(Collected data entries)
☆ ☆ ☆ ☆

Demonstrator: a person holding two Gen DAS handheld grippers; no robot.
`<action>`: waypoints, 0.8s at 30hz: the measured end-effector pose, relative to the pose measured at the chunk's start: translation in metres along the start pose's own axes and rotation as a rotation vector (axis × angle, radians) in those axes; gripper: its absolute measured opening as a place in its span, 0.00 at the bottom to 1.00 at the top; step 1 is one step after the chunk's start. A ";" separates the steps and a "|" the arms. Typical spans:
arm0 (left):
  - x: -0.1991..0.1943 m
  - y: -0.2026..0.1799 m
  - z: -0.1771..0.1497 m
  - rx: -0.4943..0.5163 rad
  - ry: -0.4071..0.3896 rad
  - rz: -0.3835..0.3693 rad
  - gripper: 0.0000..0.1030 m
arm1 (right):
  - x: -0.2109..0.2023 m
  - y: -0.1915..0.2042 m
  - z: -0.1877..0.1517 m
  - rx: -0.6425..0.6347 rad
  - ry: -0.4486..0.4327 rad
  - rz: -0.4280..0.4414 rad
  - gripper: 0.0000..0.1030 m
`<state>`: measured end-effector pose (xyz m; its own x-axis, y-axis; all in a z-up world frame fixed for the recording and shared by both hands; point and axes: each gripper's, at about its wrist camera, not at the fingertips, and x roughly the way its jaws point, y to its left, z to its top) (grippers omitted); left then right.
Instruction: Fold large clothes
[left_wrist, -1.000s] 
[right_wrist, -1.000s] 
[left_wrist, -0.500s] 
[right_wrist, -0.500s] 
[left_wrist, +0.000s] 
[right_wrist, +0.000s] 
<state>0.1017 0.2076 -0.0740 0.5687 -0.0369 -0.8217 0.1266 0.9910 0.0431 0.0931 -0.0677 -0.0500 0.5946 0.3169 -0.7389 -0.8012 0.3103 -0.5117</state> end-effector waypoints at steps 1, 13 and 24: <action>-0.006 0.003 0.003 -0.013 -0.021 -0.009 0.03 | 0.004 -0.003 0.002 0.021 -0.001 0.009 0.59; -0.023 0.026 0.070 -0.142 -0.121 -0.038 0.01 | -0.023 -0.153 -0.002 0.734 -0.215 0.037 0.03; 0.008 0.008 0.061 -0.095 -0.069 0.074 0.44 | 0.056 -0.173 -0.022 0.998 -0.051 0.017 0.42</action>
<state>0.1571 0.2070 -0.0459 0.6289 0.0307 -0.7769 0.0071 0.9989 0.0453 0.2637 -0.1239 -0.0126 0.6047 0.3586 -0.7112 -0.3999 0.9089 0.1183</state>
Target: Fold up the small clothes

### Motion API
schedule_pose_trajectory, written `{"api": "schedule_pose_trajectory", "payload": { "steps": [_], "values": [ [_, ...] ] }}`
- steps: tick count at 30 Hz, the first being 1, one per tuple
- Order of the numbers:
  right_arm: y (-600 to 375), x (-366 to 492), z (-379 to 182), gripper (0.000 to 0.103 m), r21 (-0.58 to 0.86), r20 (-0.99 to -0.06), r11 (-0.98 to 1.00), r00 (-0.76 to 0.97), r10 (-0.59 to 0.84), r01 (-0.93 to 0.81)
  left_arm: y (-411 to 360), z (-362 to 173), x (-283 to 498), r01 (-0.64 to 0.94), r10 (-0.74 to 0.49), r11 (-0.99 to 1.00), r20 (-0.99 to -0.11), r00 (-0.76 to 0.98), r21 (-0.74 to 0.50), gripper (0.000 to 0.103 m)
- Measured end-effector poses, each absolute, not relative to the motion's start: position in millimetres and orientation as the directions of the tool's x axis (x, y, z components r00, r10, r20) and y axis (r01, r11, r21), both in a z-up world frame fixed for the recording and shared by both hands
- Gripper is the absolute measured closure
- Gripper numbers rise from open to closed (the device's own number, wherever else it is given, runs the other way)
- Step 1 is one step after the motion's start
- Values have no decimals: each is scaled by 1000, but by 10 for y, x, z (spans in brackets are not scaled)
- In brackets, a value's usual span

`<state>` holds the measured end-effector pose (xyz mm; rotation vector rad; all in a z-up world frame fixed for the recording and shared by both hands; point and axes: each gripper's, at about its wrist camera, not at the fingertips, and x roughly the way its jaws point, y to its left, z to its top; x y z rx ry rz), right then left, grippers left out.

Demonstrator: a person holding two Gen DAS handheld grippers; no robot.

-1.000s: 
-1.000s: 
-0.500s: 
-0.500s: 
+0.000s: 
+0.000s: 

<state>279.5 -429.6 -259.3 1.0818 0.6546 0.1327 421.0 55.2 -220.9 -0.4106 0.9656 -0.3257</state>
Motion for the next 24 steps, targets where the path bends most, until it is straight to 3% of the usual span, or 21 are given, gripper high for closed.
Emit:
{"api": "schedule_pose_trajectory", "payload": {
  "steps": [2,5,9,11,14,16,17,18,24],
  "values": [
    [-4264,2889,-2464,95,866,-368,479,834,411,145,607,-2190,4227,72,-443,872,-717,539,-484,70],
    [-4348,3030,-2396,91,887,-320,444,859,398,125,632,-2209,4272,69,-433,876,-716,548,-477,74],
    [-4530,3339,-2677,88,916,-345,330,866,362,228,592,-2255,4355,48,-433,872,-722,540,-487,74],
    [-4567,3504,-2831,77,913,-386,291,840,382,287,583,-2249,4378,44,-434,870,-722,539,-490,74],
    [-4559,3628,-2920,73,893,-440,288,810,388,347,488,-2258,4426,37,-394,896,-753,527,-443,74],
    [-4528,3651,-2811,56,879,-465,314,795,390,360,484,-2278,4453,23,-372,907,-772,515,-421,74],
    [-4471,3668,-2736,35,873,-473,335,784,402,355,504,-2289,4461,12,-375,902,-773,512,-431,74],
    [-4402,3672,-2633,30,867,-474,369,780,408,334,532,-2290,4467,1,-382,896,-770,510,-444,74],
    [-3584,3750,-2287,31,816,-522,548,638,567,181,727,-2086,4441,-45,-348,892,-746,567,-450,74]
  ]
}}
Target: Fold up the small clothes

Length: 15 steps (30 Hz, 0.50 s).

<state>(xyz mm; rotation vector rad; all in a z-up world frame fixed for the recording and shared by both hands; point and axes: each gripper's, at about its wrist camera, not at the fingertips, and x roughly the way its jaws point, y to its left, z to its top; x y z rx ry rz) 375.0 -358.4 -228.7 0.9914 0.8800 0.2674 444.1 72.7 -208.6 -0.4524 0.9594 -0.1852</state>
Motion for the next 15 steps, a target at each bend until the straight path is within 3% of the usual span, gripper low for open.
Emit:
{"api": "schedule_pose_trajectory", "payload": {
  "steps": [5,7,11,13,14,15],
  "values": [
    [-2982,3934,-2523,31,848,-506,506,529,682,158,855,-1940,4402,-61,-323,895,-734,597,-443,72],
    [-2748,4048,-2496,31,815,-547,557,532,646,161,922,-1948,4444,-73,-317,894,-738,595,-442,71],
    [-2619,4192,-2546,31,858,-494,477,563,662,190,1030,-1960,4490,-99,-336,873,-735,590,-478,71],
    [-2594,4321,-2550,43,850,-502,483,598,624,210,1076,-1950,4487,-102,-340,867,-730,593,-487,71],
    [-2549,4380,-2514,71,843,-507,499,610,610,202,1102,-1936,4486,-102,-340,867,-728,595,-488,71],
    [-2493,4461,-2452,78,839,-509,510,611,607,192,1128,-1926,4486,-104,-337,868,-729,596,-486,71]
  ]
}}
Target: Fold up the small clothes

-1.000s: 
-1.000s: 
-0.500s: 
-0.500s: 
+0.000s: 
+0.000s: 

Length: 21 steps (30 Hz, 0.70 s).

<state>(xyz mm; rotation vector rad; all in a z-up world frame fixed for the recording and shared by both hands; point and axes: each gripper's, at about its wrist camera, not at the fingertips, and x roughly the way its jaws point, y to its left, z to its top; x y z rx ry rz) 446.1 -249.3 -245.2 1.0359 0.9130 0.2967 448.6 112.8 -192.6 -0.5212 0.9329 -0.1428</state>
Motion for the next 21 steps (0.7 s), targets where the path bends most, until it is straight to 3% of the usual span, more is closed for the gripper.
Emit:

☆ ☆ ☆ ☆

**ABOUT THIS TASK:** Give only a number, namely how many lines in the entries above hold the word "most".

**WRITTEN SOLUTION:** 2